### EXERCISE GOAL
Search the data for "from" and copy every matching line.

──────────

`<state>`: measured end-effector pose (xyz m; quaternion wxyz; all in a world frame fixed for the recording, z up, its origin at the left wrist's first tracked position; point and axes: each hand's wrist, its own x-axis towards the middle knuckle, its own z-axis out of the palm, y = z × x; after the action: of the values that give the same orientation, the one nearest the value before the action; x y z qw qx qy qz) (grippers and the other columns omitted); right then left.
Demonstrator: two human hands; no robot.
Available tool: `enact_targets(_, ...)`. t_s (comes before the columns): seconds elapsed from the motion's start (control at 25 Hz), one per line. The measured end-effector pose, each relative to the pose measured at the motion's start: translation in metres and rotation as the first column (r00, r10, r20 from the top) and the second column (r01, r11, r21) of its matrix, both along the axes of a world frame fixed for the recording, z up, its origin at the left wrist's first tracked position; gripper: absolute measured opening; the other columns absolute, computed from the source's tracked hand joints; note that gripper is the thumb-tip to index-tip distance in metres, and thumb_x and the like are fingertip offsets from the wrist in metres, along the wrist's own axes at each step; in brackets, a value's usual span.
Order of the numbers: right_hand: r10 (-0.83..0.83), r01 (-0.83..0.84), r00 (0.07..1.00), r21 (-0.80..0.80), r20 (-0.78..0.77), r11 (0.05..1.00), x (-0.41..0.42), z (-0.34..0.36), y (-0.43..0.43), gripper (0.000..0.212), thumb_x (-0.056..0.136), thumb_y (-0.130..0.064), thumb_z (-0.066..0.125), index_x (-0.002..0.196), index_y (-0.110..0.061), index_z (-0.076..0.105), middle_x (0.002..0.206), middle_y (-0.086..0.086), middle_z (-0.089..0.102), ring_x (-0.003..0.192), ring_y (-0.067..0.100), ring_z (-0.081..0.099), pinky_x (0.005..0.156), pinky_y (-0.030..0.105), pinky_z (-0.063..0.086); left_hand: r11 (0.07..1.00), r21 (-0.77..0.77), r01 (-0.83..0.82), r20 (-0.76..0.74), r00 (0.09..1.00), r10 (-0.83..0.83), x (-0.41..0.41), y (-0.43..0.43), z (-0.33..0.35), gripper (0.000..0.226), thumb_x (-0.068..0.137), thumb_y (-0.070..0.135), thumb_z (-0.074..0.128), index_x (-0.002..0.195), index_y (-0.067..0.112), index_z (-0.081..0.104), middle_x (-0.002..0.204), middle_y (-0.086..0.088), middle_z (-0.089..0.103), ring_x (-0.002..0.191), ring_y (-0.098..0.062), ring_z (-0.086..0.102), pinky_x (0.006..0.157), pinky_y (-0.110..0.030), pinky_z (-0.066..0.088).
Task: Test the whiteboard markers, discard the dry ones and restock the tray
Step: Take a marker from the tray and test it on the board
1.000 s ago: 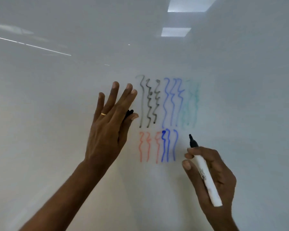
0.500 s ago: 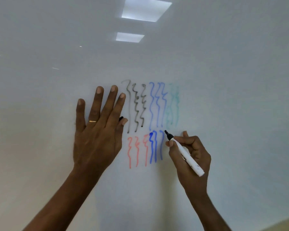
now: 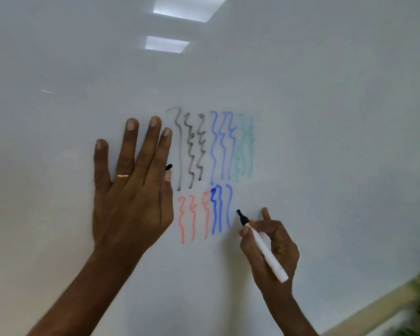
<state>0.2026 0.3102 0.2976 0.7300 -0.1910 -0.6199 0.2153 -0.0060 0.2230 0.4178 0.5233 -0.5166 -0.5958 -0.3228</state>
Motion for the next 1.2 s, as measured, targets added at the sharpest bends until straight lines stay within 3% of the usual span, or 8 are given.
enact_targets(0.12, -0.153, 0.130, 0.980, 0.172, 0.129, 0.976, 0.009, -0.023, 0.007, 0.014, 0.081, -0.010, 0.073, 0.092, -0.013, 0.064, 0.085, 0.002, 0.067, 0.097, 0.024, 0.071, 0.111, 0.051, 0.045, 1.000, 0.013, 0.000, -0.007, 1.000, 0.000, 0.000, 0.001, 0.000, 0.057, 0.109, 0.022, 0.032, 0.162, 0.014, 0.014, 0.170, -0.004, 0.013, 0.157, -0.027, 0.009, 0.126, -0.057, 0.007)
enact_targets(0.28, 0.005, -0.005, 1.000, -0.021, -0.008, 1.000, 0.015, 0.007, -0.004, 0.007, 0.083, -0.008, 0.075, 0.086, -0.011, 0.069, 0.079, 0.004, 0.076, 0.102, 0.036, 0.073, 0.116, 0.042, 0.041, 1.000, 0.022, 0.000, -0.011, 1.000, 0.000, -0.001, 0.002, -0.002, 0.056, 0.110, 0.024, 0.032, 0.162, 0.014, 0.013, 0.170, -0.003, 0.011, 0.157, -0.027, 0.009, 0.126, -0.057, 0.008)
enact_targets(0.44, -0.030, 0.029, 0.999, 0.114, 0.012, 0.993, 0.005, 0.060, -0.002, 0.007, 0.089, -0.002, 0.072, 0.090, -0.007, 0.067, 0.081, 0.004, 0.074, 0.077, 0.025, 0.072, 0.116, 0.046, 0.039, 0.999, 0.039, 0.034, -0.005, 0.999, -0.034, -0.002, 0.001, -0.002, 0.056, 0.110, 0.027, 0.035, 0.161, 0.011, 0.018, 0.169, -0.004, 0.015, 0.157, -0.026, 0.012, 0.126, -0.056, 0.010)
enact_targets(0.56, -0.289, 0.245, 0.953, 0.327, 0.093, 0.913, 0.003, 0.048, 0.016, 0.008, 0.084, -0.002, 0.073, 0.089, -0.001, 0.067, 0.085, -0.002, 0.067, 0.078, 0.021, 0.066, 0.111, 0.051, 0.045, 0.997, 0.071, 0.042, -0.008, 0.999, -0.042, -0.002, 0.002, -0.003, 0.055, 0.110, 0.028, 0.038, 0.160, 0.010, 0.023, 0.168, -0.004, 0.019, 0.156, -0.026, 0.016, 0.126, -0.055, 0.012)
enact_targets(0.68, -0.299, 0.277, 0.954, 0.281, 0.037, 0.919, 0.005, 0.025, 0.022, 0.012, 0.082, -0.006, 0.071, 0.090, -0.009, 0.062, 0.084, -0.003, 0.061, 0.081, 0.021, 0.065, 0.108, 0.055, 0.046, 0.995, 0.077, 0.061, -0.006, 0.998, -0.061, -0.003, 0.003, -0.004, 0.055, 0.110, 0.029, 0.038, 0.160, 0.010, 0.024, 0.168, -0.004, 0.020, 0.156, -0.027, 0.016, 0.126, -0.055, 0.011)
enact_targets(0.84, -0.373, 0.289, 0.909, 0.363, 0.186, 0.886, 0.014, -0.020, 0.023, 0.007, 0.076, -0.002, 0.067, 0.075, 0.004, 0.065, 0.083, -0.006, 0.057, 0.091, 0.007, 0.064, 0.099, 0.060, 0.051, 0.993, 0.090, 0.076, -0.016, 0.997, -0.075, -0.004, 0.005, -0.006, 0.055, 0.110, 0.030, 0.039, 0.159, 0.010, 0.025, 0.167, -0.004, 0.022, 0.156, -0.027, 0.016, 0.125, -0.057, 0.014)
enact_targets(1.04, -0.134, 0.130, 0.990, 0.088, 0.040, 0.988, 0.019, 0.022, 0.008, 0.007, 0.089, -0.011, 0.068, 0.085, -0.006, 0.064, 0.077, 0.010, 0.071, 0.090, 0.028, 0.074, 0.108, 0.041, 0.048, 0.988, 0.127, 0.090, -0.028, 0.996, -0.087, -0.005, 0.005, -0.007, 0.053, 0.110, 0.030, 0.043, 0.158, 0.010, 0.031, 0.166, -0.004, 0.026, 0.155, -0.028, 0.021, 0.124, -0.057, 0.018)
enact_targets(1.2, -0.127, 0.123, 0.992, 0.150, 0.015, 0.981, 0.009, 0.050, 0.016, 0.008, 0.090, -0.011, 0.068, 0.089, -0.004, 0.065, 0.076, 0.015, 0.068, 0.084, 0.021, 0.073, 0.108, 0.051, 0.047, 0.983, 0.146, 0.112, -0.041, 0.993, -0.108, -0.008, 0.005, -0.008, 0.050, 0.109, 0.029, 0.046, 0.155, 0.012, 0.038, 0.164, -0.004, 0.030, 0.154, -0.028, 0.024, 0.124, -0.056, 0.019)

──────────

### RESPONSE TO THIS EXERCISE
Available tool: `enact_targets(_, ...)`. t_s (comes before the columns): seconds elapsed from the motion's start (control at 25 Hz), one per line. The measured end-effector pose, each relative to the pose measured at the motion's start: translation in metres and rotation as the first column (r00, r10, r20 from the top) and the second column (r01, r11, r21) of its matrix, both along the axes of a world frame fixed for the recording, z up, its origin at the left wrist's first tracked position; gripper: absolute measured opening; the other columns absolute, computed from the source's tracked hand joints; note that gripper is the thumb-tip to index-tip distance in metres, and thumb_x and the like are fingertip offsets from the wrist in metres, along the wrist's own axes at each step; in brackets, a value's usual span.
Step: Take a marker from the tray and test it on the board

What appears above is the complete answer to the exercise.